TASK REQUIREMENTS — Provide only the number of lines in the data below that contain the string "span".

*** EXERCISE DATA ***

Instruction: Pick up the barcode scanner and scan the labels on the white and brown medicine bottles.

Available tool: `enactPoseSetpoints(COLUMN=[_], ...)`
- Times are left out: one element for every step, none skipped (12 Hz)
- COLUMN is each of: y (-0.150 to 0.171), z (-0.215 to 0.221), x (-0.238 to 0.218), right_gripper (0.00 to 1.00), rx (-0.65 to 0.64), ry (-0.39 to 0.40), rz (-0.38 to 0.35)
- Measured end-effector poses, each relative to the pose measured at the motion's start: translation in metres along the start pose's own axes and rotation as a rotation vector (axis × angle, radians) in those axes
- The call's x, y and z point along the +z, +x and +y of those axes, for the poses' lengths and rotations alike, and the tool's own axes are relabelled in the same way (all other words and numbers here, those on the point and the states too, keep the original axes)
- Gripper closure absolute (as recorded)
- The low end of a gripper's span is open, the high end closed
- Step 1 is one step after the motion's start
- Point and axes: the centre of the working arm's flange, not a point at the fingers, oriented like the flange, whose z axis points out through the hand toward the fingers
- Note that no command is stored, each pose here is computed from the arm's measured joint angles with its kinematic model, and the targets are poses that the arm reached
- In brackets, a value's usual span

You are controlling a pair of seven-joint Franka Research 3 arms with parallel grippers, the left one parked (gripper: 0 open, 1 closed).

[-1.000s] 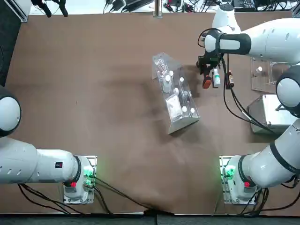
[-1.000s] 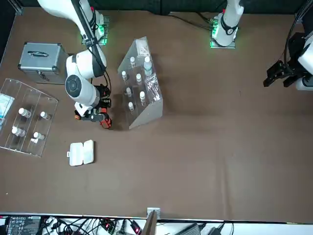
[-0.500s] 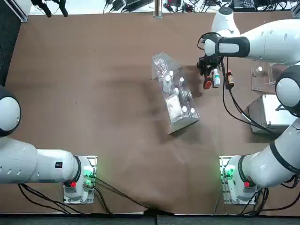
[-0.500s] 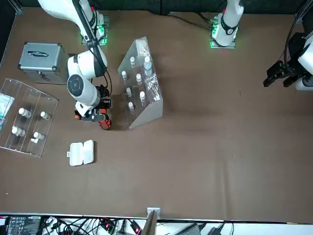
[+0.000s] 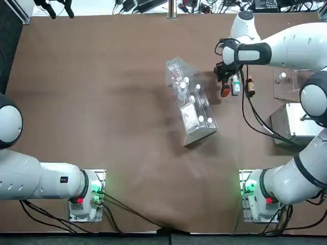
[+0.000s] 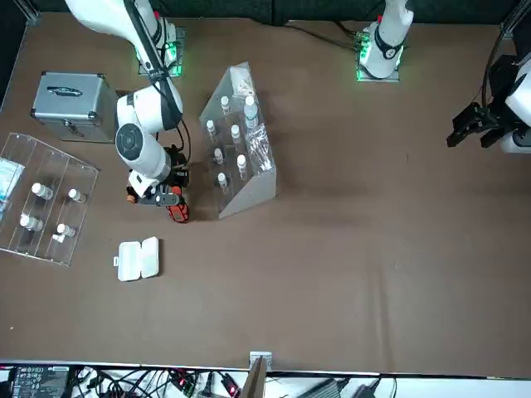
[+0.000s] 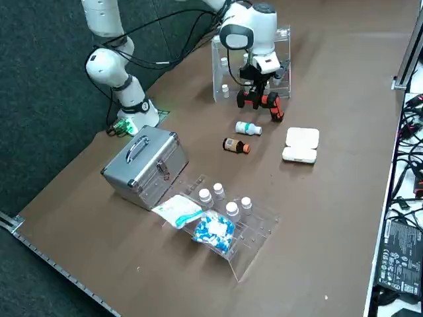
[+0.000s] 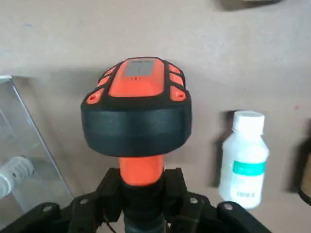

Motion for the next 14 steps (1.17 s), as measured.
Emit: enactPoseSetpoints(y=[-0.001,-0.004,-0.011,-0.013,-0.014,-0.015,-0.015,-0.015,-0.016,-0.016,-0.017,-0.018,-0.019,-0.019], z=[-0.001,-0.003,-0.006,-0.007,-0.008,-0.008,-0.008,-0.008,-0.007,-0.007,-0.006,-0.005,-0.004,-0.004], x=[0.004,0.009,0.018,0.021,0.022,0.023,0.023,0.023,0.023,0.023,0.023,0.023,0.023,0.023], right_gripper=[0.57,0.57,0.57,0.57,0.57,0.57,0.57,0.57,0.57,0.57,0.57,0.57,0.57,0.57], rx=[-0.002,-0.006,-0.009,-0.012,-0.014,-0.019,-0.021,-0.019,-0.016,-0.016,-0.019,-0.024,-0.028,-0.031], ry=[0.005,0.01,0.015,0.014,0.013,0.01,0.009,0.011,0.013,0.014,0.011,0.006,0.001,-0.002], rz=[0.02,0.042,0.065,0.067,0.068,0.07,0.074,0.081,0.089,0.096,0.099,0.102,0.104,0.108])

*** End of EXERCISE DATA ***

RESPONSE TO THE TASK — 2